Zentrum der Chirurgie, Klinik für Urologie und Kinderurologie, Johann Wolfgang Goethe-Universität, 60596 Frankfurt am Main, Germany.
Neoplasia. 2009 Oct;11(10):1054-63. doi: 10.1593/neo.09762.
Tumor cells have evolved effective strategies to escape the host immune response. The objective of this study was to determine whether tumor cells can condition endothelial cells in a specific manner to prevent subsequent adhesion of polymorphonuclear neutrophils (PMNs) and/or peripheral blood lymphocytes (PBLs). Human umbilical vein endothelial cells (HUVECs) and UKF-NB-4 neuroblastoma tumor cells were established in coculture on opposite sides of porous transwell filters. After 24 hours with and without HUVEC conditioning, PMNs or PBLs were added to the HUVEC monolayer. Adhesion to conditioned HUVEC versus adhesion to nonconditioned HUVEC was compared. Effects on endothelial CD44v4, CD44v5, CD44v7, intercellular adhesion molecule 1 (ICAM-1), E-selectin, and vascular cell adhesion molecule 1 (VCAM-1) adhesion receptor expression were analyzed by flow cytometry, intracellular signaling proteins of the mitogen-activated protein kinase pathway and protein kinase C (PKC) subtypes quantified by Western blot analysis. Endothelial conditioning led to a distinct reduction in PMN but not in PBL adhesion to HUVEC. CD44 was significantly reduced, whereas ICAM-1, E-selectin, and VCAM-1 were not altered during HUVEC conditioning. Antibody blockade against CD44v4, CD44v5, and CD44v7 inhibited PMN but not PBL binding. The observed effects were caused by direct tumor cell-HUVEC contact because addition of isolated tumor cell membrane fragments but not of soluble cell culture supernatant to HUVEC induced the CD44 receptor loss. PKCalpha activity was strongly enhanced in conditioned HUVEC. Blocking PKC prevented the reduction in PMN binding, indicating that this protein is involved in PMN adhesion regulation. A novel tumor escape strategy is presented here. Cell contact-dependent adhesion of tumor cells to the vascular wall promotes down-regulation of endothelial CD44 receptor expression, impairing an effective neutrophil attack.

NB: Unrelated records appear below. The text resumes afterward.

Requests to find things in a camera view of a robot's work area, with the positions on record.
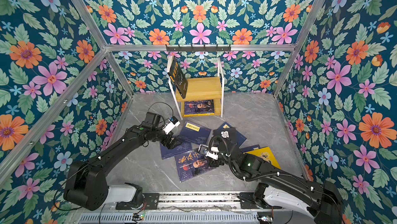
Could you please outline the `purple portrait book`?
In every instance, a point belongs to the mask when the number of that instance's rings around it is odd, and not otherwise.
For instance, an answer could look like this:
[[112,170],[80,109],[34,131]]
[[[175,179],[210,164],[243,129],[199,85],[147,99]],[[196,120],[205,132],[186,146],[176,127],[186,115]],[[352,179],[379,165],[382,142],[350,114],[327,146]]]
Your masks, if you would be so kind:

肿瘤细胞已经进化出有效的策略来逃避宿主的免疫反应。本研究的目的是确定肿瘤细胞是否可以以特定的方式调节内皮细胞,以防止随后多形核白细胞(PMN)和/或外周血淋巴细胞(PBL)的黏附。将人脐静脉内皮细胞(HUVEC)和 UKF-NB-4 神经母细胞瘤肿瘤细胞建立在多孔 Transwell 过滤器的相对侧的共培养物中。在有和没有 HUVEC 调节的情况下培养 24 小时后,将 PMN 或 PBL 添加到 HUVEC 单层中。将调节后的 HUVEC 的黏附与未调节的 HUVEC 的黏附进行比较。通过流式细胞术分析内皮细胞 CD44v4、CD44v5、CD44v7、细胞间黏附分子 1(ICAM-1)、E-选择素和血管细胞黏附分子 1(VCAM-1)黏附受体的表达,通过 Western blot 分析定量测定有丝分裂原激活的蛋白激酶途径和蛋白激酶 C(PKC)亚型的细胞内信号蛋白。内皮细胞调节导致 PMN 但不 PBL 对 HUVEC 的黏附明显减少。CD44 显著减少,而 ICAM-1、E-选择素和 VCAM-1 在 HUVEC 调节过程中没有改变。针对 CD44v4、CD44v5 和 CD44v7 的抗体阻断抑制了 PMN 但不抑制 PBL 结合。观察到的效应是由肿瘤细胞与内皮细胞的直接接触引起的,因为将分离的肿瘤细胞膜片段而不是可溶性细胞培养液上清液添加到 HUVEC 中诱导了 CD44 受体的丢失。在调节后的 HUVEC 中,PKCalpha 活性明显增强。阻断 PKC 可防止 PMN 结合减少,表明该蛋白参与 PMN 黏附调节。本文提出了一种新的肿瘤逃逸策略。肿瘤细胞与血管壁的细胞接触依赖性黏附促进内皮细胞 CD44 受体表达的下调,从而削弱了有效的中性粒细胞攻击。